Le titre « Sous l’aile de Papillon », fait référence à la période de sa vie, entre 17 et 23 ans, où il a vécu sous l’aile de « Monsieur Henri », compagnon de sa mère, Henri Charrière pour l’état civil, et LE Papillon qui a raconté ses souvenirs du bagne de Cayenne. Il fut incarné par Stève Mac Queen dans un film.
John Somville quitte sa Belgique natale avec son père, pour aller s’installer au Vénézuéla. Là, il quitte rapidement son foyer pour voler de ses propres ailes, et après un passage dans le bâtiment comme ouvrier, il gagne sa vie en vendant de la choucroute.
Après avoir fait connaissance de Papillon, il travaille avec lui dans des affaires qu’il affirme honnêtes, une affaire de récupération d’or, puis, revenu en Europe, en France, avec un faux passeport belge, une affaire d’importation-exportation de Dauphines Renault.
Là s’arrêtera la proximité avec Papillon.

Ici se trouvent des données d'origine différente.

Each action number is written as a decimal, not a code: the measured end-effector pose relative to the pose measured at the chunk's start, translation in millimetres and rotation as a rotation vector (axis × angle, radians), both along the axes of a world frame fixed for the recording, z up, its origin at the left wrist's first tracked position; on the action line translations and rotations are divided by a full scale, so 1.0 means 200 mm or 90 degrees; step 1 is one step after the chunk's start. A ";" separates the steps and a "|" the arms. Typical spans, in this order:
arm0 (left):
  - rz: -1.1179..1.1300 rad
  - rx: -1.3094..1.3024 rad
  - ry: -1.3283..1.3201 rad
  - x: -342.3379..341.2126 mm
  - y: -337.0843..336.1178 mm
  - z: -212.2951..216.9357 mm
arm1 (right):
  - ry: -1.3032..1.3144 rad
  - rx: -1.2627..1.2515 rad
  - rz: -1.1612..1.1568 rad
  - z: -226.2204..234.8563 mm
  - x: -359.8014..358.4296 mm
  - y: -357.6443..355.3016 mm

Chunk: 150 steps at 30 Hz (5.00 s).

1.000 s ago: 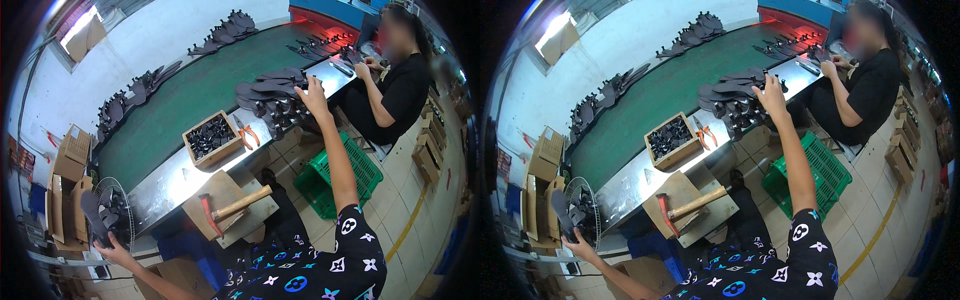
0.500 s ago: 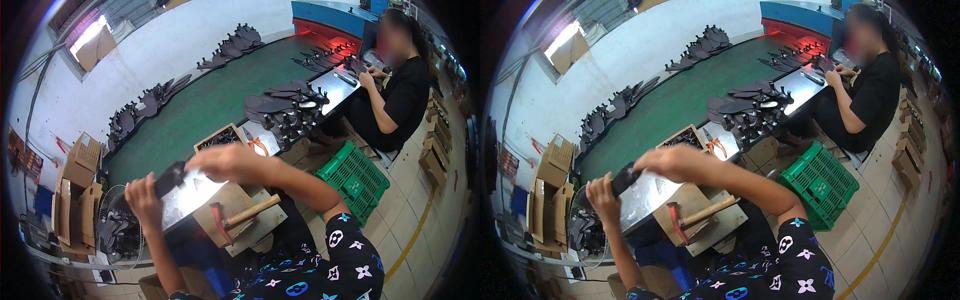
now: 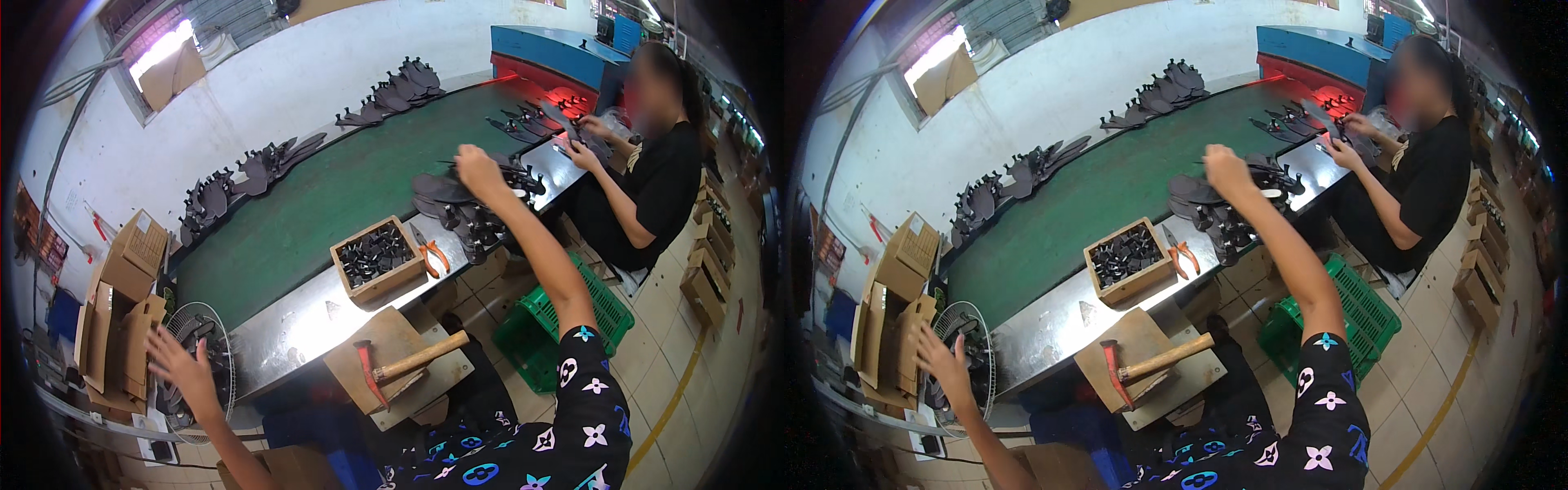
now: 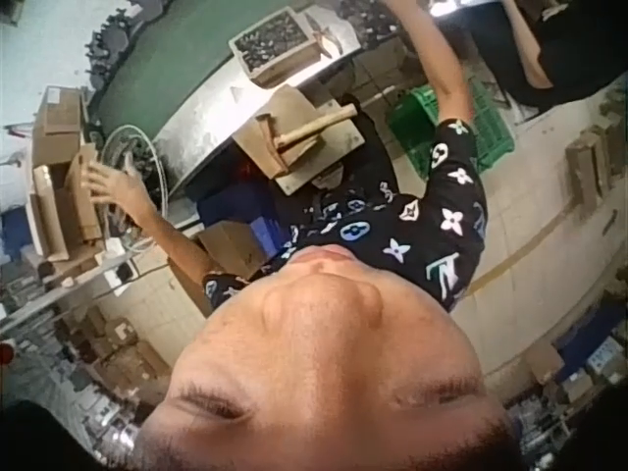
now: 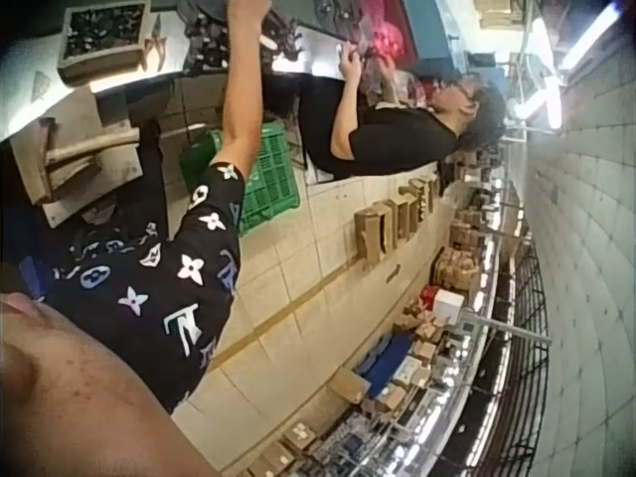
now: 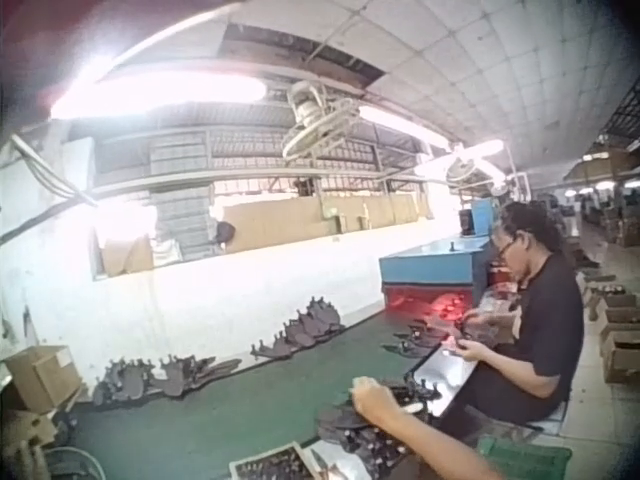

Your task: The recorder is assembling and hammering small components onto shoe soles in a manufacturing environment.

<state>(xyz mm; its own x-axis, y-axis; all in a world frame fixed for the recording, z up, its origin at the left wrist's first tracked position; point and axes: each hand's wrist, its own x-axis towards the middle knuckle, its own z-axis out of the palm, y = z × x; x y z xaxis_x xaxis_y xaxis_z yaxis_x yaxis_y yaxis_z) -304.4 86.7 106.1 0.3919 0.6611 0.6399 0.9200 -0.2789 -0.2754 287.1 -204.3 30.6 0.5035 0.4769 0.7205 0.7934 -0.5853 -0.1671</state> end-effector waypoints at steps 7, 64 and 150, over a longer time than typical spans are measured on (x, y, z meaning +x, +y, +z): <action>-0.600 -0.239 -0.169 0.70 -0.60 0.05 | 0.703 0.280 0.545 0.54 -0.91 0.29; -0.646 -1.189 -1.057 0.63 -1.24 -0.19 | 0.739 0.327 0.587 0.21 -1.71 -0.32; -0.646 -0.655 -0.278 0.57 -0.77 -0.76 | 0.448 0.315 0.547 0.23 -1.98 -0.52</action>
<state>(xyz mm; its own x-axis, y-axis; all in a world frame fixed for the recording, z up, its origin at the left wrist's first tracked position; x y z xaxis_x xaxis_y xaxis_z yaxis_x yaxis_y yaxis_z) -190.7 -68.3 -45.9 0.8511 0.4539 0.2638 0.1793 -0.7235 0.6666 -109.1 -308.8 76.2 0.5126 0.5988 0.6153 0.5370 0.3356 -0.7740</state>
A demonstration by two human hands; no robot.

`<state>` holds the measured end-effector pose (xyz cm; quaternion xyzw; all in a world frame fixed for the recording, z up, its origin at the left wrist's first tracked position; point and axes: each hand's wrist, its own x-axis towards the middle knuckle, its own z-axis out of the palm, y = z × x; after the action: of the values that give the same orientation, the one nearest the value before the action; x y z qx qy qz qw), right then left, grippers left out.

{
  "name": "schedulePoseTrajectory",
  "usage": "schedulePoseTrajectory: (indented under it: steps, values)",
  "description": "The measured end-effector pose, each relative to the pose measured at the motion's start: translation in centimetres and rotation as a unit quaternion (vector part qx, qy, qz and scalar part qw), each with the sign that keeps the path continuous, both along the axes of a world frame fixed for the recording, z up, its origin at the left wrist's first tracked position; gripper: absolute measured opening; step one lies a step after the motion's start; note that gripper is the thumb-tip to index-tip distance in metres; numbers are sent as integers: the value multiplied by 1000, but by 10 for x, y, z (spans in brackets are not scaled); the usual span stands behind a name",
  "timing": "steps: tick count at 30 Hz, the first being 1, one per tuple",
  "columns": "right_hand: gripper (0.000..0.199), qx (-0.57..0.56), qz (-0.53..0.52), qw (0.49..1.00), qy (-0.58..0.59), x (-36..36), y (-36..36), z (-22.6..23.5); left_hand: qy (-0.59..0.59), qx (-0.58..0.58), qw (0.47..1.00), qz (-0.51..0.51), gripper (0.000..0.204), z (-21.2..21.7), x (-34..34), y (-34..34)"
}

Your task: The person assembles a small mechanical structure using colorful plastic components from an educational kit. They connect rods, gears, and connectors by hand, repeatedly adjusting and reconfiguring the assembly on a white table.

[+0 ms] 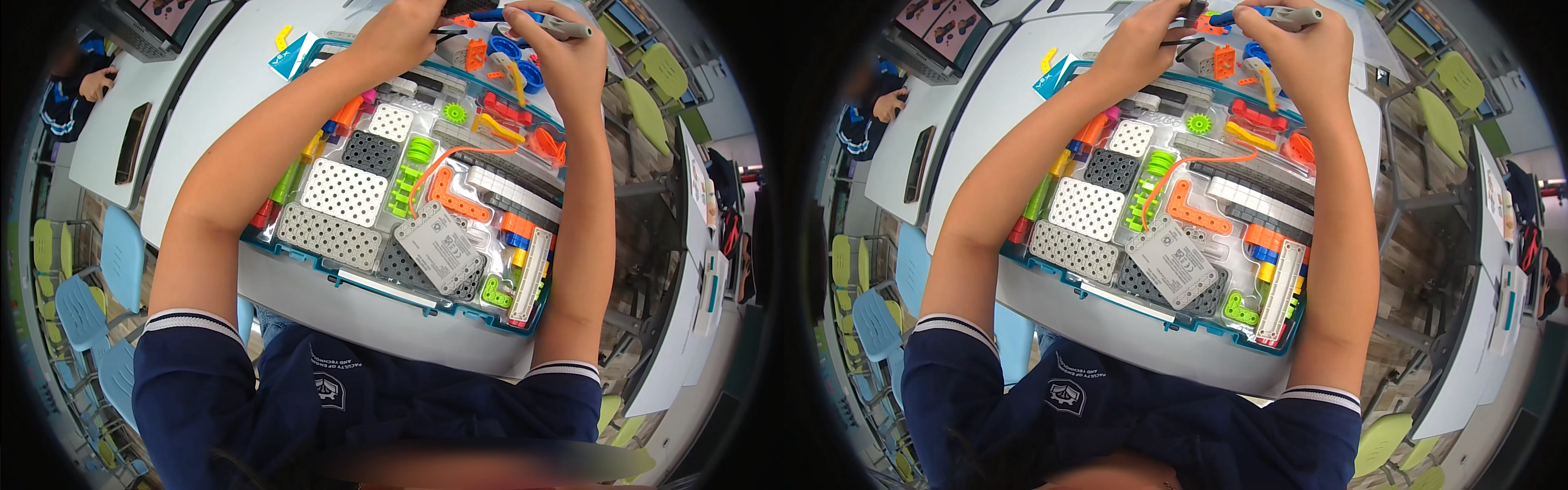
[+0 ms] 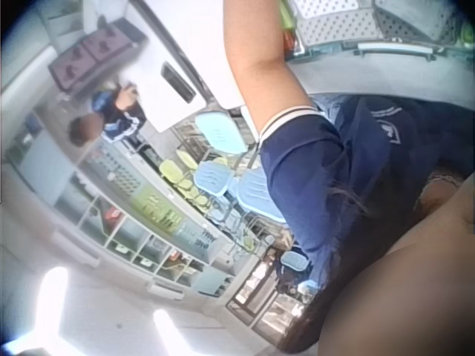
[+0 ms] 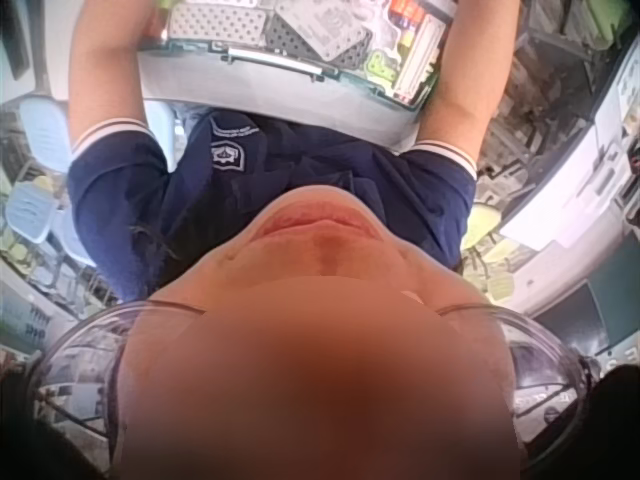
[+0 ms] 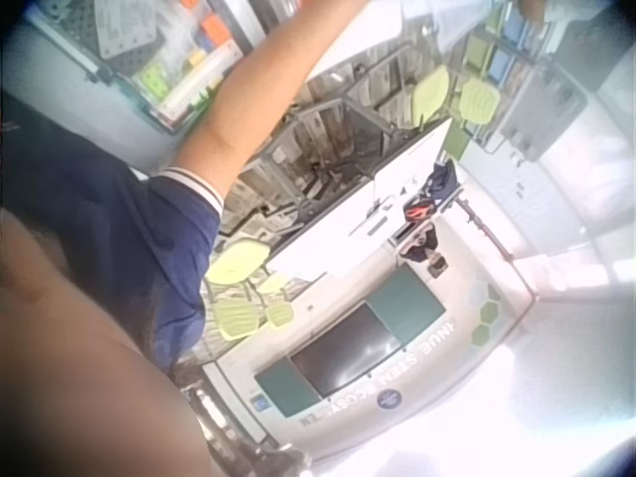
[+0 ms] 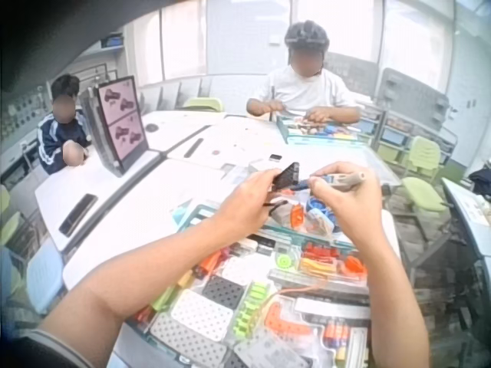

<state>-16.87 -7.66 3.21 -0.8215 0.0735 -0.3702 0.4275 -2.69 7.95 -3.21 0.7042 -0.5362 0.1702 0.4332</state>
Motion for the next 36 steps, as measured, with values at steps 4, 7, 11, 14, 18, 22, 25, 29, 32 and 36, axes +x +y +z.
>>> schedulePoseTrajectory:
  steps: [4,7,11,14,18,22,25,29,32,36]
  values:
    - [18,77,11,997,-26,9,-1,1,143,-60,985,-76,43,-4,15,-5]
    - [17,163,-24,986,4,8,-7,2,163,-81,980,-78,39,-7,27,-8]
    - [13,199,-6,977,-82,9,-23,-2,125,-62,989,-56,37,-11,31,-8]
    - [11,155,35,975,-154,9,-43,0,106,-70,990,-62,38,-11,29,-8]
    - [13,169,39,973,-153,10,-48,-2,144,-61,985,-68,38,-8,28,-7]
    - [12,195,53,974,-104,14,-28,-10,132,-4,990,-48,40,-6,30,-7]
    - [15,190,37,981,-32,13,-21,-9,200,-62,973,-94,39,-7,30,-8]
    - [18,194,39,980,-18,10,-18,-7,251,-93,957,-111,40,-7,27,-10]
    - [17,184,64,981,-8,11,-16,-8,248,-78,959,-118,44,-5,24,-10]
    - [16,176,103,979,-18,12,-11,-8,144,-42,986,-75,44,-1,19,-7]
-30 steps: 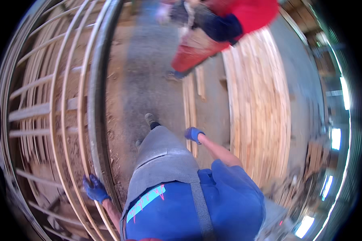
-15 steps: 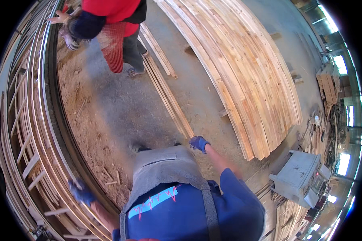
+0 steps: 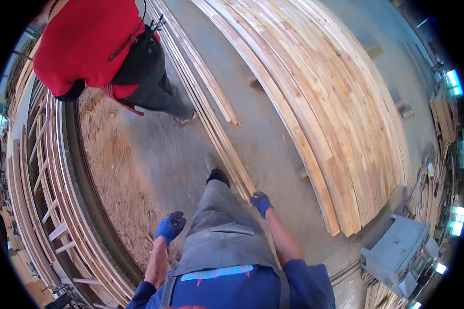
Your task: The person walks through a workshop, puts on gloves, and repeatedly picks up long, thin wooden planks from a pile on the floor. They place each plank onto a large, curved wooden frame structure. The person also uses a small metal scoop to move sawdust or debris from the frame.
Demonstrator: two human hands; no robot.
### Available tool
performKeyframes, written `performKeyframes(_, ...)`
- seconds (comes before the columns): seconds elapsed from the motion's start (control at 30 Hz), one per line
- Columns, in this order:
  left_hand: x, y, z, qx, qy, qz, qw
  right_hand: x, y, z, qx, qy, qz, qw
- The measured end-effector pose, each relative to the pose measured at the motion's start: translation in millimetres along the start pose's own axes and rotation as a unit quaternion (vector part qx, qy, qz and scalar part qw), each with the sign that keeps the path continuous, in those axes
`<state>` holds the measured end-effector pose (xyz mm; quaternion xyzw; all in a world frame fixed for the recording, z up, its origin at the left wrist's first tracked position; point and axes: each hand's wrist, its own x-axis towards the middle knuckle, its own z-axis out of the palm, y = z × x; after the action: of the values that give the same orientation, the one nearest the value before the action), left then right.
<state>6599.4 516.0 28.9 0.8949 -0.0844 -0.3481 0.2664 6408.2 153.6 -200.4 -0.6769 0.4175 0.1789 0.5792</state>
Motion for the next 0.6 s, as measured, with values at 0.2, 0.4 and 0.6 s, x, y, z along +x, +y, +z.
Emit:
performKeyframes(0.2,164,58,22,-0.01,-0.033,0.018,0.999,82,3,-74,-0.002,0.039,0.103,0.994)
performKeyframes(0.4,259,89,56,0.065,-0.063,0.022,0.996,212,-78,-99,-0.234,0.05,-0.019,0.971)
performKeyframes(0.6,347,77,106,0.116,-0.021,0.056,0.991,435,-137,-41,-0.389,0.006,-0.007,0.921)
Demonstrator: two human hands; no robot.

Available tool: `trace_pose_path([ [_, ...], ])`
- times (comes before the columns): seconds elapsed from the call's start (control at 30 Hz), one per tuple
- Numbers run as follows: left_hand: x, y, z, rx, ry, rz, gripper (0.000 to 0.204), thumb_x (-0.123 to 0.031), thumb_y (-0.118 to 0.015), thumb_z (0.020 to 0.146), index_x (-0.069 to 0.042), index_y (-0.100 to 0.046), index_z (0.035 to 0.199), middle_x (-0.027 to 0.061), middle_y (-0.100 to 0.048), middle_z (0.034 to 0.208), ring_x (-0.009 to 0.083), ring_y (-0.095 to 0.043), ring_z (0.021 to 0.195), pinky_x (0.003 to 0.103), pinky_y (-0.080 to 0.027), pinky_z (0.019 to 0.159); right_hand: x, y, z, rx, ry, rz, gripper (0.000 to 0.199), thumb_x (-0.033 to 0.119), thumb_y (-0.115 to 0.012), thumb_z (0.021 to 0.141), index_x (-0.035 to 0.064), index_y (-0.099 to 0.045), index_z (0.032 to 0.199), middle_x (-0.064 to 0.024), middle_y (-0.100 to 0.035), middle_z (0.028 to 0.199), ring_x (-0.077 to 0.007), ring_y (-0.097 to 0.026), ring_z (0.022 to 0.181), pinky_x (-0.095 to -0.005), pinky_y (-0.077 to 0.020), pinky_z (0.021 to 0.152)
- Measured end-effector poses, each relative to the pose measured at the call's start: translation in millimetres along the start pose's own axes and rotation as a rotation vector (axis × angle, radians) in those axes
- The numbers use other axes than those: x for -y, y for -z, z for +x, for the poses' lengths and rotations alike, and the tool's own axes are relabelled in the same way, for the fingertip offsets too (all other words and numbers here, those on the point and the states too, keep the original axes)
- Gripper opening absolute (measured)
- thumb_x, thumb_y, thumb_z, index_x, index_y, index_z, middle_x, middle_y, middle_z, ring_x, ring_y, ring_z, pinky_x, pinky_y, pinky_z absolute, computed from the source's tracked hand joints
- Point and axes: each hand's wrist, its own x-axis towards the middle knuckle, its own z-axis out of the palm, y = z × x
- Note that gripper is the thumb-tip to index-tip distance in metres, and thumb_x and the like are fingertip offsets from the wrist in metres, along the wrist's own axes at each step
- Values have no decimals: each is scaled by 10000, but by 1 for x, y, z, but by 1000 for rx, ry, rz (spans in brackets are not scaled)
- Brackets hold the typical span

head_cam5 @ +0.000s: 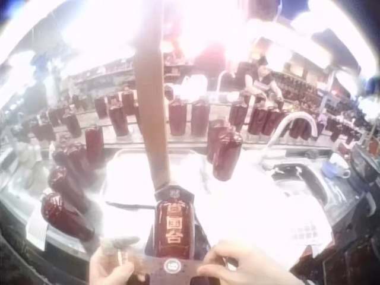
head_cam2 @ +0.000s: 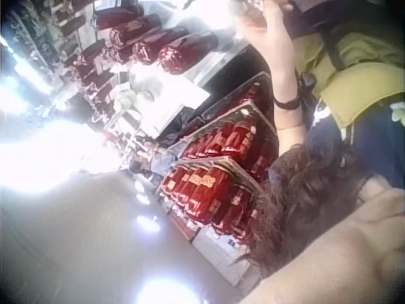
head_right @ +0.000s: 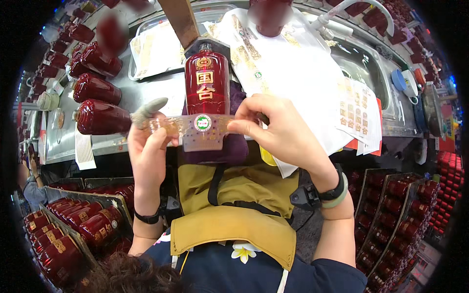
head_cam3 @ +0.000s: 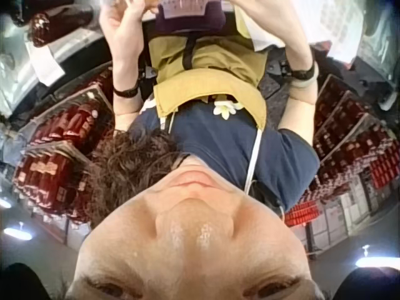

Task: Applying labels and decorative stickers to liquor bottles and cleaning them with a cloth.

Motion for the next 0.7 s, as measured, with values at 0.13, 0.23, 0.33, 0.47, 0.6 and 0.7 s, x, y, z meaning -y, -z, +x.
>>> trace_pose_path([
  [0.13, 28, 10, 11, -11, 40, 60, 430, 23, -589, 973, 28, -591, 1403, 23, -588, 1052, 118, -635, 890, 288, -567, 797, -25, -13, 10, -111, -33, -63, 197, 175, -787, 934, -6, -722, 891, -83, -633, 771, -175, -558, 707, -332, -464, 681],
  [0.23, 41, 12, 18, -22, 73, 38, 421, 27, -576, 965, 20, -605, 1385, 19, -583, 1032, 112, -626, 878, 280, -561, 807, -37, -19, 13, -147, -32, -99, 189, 170, -773, 942, -12, -725, 927, -89, -623, 767, -175, -537, 692, -334, -460, 668],
  [0.33, 45, 12, 22, -32, 96, 15, 413, 28, -573, 963, 23, -609, 1374, 15, -581, 1009, 117, -632, 894, 278, -559, 811, -45, -26, 14, -183, -59, 32, 184, 169, -765, 957, -11, -728, 951, -57, -624, 767, -139, -506, 679, -312, -440, 647],
  [0.47, 43, 13, 26, -16, 164, -103, 407, 23, -564, 969, 42, -596, 1374, 46, -635, 1063, 124, -648, 927, 278, -553, 808, -55, -36, 17, -195, -81, 209, 182, 178, -764, 972, 0, -730, 960, 6, -603, 752, -80, -474, 686, -279, -408, 629],
  [0.6, 40, 16, 27, -8, 178, -68, 362, -26, -618, 1007, 42, -606, 1362, 69, -685, 1109, 124, -658, 958, 269, -538, 793, -64, -45, 20, -224, -19, 193, 182, 190, -770, 978, 14, -725, 964, 54, -573, 736, -37, -466, 684, -251, -384, 606],
  [0.7, 43, 18, 30, 18, 153, 24, 321, -54, -699, 1001, 13, -649, 1312, 51, -701, 1070, 113, -663, 949, 267, -539, 785, -66, -49, 20, -231, -74, 281, 180, 194, -765, 988, 22, -715, 972, 70, -563, 732, -22, -463, 657, -234, -368, 575],
])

Mais les aventures incroyables ne sont pas terminées là. John Somville se retrouve ensuite aux États-Unis, marié à une Américaine. Lui qui avait quitté l’Europe avec un niveau Troisième réussit le concours d’entrée à l’université de Santa Barbara, où il deviendra professeur de littérature française, avec dans un de ses cours Michael Douglas. La suite de sa vie, abordée lors de la présentation de son livre, est tout aussi incroyable. Espérons qu’il la racontera aussi.
« Sous l’aile de Papillon » — Éditions de la Mémoire – 20 € — en vente à la librairie Montfort.